PROBLEM DETAILS:
Exactly how many lines in the listing contain "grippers"? Respond with the number and nothing more.

AVAILABLE DATA:

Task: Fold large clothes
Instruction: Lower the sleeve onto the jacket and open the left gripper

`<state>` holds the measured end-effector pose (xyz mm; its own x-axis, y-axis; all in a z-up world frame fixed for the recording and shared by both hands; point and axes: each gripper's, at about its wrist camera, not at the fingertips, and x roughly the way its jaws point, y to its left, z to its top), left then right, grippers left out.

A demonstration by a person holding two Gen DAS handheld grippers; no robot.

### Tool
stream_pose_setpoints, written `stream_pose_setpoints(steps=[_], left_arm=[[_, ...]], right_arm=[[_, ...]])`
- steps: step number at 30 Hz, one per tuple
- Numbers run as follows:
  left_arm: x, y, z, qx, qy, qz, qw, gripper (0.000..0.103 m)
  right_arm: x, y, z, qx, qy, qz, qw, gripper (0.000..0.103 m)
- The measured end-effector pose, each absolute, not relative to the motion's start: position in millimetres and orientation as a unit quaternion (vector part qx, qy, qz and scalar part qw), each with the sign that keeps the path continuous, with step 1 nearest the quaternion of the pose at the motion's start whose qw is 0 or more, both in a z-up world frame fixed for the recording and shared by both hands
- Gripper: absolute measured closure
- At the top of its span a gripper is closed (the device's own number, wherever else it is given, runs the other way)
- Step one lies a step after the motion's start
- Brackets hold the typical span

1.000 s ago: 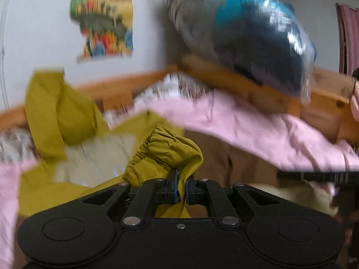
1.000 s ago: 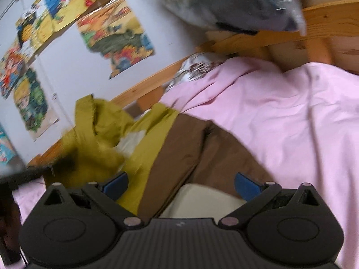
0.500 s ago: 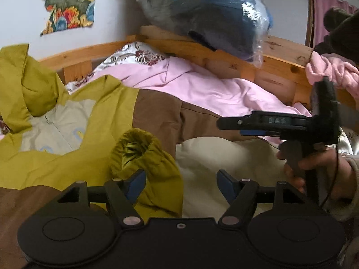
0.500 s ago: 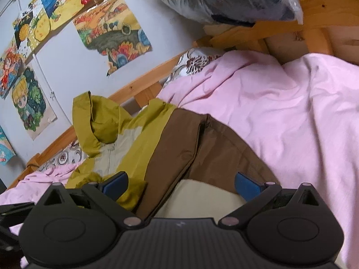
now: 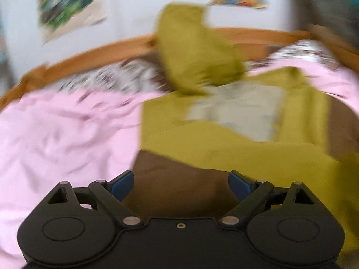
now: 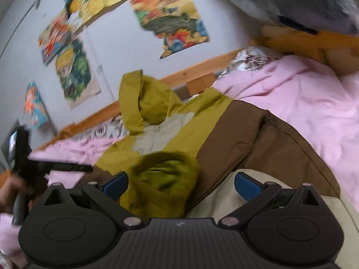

ANSWER BOX:
2